New 3D-Printed Prosthetic Hand Programmed to Perform Several Daily Tasks

Losing a limb, either because of an accident or illness, can pose physical and emotional hardships for an amputee, ruining their quality of life. Prosthetic limbs can be very beneficial but are mostly expensive and cumbersome to use.

The Biological Systems Engineering Lab at Hiroshima University has designed a new 3D printed prosthetic hand integrated with a computer interface, which is their most economical, lightest model that is more reactive to motion intent than previously. Earlier generations of their prosthetic hands have been built using metal, which is heavy and costly to manufacture.

Professor Toshio Tsuji of the Graduate School of Engineering, Hiroshima University illustrates the mechanism of this new hand and computer interface using the game of “Rock, Paper, Scissors”. The wearer visualizes a hand movement, like clenching the fist for Rock or a peace sign for Scissors, and the computer attached to the hand integrates the formerly learned movements of all five fingers to perform this motion.

The patient just thinks about the motion of the hand and then the robot automatically moves. The robot is like a part of his body. You can control the robot as you want. We will combine the human body and machine like one living body.

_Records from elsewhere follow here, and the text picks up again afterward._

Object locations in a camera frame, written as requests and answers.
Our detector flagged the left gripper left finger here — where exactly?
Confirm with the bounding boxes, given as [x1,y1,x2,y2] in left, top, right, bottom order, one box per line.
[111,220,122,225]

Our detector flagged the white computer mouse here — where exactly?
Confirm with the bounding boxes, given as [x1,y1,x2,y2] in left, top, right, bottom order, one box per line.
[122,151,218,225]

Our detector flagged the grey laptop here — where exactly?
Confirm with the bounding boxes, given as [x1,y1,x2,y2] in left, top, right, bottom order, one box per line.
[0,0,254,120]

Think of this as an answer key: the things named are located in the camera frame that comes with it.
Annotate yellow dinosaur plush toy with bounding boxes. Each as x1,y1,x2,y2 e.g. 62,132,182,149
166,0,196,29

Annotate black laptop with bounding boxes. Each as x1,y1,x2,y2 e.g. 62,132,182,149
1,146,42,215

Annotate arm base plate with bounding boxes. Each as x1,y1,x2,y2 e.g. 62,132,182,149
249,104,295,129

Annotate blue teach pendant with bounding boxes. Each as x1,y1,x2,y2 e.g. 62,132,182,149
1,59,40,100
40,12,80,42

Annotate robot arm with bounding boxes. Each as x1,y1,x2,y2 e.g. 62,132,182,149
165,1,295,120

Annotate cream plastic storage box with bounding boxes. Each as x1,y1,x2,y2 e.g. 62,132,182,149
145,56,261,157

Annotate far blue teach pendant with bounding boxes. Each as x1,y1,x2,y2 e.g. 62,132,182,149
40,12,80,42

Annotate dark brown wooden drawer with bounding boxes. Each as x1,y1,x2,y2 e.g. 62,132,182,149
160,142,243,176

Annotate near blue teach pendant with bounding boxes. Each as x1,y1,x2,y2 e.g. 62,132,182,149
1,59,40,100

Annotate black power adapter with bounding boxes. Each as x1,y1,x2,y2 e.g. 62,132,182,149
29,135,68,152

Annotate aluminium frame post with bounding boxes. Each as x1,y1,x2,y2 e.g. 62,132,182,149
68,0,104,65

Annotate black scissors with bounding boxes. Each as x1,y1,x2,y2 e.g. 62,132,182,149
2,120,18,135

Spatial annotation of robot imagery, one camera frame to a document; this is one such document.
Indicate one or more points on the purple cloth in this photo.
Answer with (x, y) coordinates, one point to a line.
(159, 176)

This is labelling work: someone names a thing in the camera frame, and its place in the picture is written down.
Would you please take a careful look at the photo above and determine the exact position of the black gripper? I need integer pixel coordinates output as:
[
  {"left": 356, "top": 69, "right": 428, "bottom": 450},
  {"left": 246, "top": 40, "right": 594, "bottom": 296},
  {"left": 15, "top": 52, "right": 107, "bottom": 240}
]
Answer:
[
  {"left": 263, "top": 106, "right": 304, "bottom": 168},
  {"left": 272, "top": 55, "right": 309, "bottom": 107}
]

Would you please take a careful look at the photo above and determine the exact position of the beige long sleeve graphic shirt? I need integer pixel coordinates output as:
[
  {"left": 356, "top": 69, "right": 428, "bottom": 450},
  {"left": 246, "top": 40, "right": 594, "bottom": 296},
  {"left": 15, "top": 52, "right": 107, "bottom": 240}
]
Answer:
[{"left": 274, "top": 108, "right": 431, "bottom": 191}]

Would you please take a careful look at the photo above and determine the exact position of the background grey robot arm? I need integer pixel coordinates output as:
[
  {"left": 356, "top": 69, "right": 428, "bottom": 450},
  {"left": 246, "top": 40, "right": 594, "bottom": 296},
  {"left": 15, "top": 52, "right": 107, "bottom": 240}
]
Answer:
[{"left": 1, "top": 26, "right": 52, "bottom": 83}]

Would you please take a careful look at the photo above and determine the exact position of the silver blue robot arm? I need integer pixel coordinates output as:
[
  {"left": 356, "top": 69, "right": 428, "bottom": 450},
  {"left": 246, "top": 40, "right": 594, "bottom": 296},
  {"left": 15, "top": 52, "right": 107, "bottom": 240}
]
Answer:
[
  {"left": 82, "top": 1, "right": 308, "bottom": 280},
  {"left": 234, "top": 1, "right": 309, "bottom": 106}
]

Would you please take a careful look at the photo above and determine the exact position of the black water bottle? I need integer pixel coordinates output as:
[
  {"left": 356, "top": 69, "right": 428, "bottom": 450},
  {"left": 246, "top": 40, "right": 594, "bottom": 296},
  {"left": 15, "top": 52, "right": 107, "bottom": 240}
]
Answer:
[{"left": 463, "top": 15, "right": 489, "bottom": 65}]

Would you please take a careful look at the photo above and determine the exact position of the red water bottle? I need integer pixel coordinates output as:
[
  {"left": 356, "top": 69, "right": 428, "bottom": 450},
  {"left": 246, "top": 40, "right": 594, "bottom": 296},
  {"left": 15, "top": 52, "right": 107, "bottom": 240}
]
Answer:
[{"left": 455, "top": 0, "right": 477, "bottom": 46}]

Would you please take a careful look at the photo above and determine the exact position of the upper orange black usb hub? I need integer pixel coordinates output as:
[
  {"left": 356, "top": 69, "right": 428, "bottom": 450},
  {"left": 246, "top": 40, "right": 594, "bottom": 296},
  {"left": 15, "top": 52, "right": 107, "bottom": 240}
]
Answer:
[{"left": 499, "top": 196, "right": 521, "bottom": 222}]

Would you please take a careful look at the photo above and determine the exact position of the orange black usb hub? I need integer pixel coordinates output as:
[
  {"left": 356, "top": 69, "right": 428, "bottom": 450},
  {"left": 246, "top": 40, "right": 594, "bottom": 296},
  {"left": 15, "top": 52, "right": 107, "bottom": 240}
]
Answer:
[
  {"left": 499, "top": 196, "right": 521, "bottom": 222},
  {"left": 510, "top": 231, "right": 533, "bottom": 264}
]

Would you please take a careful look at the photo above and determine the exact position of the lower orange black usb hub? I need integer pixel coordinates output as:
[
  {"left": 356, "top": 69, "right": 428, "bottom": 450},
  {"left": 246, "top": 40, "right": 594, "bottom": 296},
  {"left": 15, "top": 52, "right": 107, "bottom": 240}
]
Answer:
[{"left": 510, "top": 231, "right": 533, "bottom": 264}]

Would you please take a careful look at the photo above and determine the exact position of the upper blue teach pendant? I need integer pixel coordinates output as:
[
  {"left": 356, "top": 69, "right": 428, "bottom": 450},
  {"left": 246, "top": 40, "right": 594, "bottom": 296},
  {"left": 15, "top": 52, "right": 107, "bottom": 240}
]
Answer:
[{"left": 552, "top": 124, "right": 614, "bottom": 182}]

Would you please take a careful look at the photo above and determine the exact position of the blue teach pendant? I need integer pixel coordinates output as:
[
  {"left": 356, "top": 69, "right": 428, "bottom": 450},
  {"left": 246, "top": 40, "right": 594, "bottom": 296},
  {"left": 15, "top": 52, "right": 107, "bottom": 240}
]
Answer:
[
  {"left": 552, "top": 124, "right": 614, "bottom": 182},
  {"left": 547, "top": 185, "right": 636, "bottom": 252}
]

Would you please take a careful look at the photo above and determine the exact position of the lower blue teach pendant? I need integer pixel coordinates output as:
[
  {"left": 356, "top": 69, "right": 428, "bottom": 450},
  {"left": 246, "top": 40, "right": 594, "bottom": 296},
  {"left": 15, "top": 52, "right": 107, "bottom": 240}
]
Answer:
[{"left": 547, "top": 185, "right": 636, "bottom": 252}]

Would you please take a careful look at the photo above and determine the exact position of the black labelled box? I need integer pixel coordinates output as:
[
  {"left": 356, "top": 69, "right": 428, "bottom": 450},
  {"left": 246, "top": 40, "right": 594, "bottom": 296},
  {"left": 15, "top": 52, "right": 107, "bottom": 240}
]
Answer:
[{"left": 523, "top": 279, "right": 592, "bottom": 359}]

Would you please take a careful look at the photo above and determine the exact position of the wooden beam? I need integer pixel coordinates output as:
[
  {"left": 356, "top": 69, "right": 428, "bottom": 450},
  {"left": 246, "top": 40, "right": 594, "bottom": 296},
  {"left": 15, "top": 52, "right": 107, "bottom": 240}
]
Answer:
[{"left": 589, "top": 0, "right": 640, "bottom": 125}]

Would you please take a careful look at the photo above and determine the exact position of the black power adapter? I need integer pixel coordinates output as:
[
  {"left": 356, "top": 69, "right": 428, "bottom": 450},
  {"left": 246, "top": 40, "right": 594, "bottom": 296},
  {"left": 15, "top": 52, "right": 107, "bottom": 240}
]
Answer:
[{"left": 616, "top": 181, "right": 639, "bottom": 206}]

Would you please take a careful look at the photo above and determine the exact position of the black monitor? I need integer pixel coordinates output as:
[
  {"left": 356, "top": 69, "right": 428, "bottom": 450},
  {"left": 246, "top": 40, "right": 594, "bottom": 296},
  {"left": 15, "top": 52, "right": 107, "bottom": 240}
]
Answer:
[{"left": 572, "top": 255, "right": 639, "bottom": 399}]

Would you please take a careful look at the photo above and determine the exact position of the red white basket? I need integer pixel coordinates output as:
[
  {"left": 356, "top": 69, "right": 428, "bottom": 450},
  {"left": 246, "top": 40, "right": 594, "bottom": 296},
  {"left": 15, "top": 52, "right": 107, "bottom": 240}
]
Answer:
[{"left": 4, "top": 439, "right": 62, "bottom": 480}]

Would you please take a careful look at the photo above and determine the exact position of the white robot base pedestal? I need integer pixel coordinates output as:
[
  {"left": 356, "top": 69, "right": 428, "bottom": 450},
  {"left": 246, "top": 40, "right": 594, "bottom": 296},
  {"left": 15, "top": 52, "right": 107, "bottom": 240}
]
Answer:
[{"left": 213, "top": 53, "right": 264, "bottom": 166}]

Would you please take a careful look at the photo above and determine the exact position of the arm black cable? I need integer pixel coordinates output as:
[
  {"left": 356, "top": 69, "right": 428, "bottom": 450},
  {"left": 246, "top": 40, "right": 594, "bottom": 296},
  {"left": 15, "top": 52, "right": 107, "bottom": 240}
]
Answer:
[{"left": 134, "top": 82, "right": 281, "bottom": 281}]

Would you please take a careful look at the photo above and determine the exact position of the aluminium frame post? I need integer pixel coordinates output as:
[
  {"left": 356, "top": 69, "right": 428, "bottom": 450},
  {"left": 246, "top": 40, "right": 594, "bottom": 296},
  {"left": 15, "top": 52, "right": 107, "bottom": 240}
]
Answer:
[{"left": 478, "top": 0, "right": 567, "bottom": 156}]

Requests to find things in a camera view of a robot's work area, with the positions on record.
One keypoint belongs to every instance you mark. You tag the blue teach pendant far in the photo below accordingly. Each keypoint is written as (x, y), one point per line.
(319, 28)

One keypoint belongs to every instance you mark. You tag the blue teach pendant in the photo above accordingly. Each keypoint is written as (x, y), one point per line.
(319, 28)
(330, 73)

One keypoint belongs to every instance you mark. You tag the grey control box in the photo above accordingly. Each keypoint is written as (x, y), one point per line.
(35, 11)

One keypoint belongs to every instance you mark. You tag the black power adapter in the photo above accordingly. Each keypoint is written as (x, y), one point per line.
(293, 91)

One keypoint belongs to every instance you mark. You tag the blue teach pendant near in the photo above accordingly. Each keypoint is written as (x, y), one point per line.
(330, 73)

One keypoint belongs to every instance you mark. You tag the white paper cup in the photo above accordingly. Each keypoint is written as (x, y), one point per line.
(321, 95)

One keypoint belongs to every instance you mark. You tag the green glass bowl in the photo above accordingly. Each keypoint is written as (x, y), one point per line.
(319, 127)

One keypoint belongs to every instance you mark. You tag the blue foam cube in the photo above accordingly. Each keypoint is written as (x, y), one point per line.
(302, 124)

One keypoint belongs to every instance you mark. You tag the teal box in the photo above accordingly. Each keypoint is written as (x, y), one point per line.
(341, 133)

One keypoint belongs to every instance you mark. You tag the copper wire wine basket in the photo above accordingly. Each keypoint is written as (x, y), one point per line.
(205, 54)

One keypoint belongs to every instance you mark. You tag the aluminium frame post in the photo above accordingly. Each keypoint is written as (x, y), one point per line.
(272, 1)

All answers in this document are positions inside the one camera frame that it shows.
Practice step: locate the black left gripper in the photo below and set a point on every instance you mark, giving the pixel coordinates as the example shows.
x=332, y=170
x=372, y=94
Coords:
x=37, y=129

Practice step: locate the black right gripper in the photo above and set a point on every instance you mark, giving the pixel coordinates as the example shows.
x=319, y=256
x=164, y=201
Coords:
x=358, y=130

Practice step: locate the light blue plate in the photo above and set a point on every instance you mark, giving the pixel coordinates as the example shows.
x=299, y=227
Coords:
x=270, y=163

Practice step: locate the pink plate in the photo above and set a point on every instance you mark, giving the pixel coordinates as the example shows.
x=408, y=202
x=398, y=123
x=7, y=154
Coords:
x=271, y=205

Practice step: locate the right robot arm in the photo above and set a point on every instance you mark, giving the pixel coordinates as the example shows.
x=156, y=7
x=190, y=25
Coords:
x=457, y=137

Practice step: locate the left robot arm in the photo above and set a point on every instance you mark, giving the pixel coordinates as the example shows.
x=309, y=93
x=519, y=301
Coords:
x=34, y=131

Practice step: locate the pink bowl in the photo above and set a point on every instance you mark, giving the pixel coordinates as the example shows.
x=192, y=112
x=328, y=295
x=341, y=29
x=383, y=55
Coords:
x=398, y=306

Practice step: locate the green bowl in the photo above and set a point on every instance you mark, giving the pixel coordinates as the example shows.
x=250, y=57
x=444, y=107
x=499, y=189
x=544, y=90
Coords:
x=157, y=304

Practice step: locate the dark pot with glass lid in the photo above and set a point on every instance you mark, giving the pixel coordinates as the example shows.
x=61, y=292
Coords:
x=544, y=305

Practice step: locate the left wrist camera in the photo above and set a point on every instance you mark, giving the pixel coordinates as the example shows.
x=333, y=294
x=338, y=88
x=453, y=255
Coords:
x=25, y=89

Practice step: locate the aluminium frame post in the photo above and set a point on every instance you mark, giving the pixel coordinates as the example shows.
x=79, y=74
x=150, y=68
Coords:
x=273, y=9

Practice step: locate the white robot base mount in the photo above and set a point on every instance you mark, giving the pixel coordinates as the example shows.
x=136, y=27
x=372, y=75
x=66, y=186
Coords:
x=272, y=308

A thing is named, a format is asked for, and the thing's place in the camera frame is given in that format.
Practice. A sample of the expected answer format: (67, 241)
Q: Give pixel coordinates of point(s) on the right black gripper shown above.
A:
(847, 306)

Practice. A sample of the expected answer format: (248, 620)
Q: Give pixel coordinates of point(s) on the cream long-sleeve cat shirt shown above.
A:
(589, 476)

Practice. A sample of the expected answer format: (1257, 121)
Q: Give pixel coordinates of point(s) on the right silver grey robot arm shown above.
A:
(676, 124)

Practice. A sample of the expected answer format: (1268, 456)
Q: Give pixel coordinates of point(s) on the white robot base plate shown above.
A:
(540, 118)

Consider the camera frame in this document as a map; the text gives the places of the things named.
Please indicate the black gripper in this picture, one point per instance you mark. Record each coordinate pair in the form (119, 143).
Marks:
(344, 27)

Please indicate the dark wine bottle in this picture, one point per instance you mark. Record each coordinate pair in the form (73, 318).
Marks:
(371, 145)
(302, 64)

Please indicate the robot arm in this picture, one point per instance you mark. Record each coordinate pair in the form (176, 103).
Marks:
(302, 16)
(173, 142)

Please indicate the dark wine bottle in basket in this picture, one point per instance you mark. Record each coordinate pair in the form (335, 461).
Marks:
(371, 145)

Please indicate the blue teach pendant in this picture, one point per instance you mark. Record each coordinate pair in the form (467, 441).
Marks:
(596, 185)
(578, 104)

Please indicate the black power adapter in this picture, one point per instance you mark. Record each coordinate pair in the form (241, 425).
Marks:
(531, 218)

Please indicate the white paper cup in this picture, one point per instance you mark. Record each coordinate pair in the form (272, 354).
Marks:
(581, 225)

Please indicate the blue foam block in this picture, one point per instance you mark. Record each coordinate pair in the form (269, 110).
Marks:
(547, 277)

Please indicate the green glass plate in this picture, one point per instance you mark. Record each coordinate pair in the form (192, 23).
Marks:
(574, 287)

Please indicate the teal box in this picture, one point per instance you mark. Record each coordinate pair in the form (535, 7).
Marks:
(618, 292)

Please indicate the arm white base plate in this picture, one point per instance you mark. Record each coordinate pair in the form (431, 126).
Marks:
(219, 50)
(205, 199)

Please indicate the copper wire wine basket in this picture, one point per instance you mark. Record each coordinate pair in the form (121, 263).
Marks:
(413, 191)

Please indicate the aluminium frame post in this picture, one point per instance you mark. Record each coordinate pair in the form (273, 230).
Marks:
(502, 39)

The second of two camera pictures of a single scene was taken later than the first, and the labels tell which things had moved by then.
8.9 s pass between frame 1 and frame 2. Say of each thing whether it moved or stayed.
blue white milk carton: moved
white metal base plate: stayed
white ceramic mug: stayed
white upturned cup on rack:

Toshio Tsuji, Professor, Graduate School of Engineering, Hiroshima University

Electrodes in the socket of the prosthetic equipment compute electrical signals from nerves through the skin — akin to how an ECG computes heart rate. The signals are transmitted to the computer, which takes just five milliseconds to arrive at a decision regarding what movement it should be. The electrical signals are then transmitted by the computer to the motors in the hand.

The neural network referred to as Cybernetic Interface allows the computer to “learn”, and was trained to identify movements from each of the five fingers and then join them into diverse patterns to turn Scissors into Rock, grab a water bottle, or to regulate the force used to shake a hand.

“This is one of the distinctive features of this project. The machine can learn simple basic motions and then combine and then produce complicated motions.” Tsuji says.

The equipment was tested by Hiroshima University Biological Systems Engineering Lab on patients in the Robot Rehabilitation Center in the Hyogo Institute of Assistive Technology, Kobe. The scientists also partnered with the company Kinki Gishi to design the socket to house the amputee patients’ arm.

Seven participants were chosen for this research, including one amputee who had worn a prosthesis for 17 years. The participants were told to do different tasks with the hand that simulated everyday life, such as picking up small objects or making a fist. The accuracy of prosthetic hand movements measured in the research for a single simple motion was over 95 %, and complicated, untaught motions was 93%.

However, this hand is not yet complete for all wearers. Using the hand for a prolonged period of time can be tough for the wearer as they must concentrate on the hand position so as to sustain it, which then resulted in muscle fatigue. The team is planning on developing a training schedule in order to make the ideal use of the hand and anticipate it will become an inexpensive alternative on the prosthetics market.